* _Your instructions_: Only lines containing "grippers" are wanted from the data below. Copy those lines.

* _Provided data_:

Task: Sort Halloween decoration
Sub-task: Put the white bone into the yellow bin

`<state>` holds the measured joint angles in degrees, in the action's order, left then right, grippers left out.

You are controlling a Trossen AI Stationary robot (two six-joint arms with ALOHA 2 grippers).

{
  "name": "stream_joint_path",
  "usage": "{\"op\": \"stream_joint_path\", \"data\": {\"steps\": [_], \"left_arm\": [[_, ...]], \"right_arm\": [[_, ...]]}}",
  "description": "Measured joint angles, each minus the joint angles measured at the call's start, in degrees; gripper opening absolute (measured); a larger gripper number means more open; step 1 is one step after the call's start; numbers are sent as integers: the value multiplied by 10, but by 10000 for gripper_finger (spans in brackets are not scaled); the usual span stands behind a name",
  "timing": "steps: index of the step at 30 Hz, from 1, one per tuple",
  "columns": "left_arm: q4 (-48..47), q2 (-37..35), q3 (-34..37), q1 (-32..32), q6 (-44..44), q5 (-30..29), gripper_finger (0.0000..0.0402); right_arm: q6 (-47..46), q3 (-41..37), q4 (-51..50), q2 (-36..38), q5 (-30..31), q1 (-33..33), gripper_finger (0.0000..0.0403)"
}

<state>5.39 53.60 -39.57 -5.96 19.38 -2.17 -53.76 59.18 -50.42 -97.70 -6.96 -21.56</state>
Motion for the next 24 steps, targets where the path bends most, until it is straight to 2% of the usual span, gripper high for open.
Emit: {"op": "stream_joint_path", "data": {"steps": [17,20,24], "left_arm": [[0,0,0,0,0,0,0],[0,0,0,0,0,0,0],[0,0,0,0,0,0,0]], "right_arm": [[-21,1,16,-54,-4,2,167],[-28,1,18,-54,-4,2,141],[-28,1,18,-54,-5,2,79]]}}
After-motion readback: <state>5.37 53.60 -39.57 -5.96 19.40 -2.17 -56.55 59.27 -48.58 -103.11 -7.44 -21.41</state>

* _Answer section_:
`<state>` holds the measured joint angles in degrees, in the action's order, left then right, grippers left out.
You are controlling a Trossen AI Stationary robot (two six-joint arms with ALOHA 2 grippers).

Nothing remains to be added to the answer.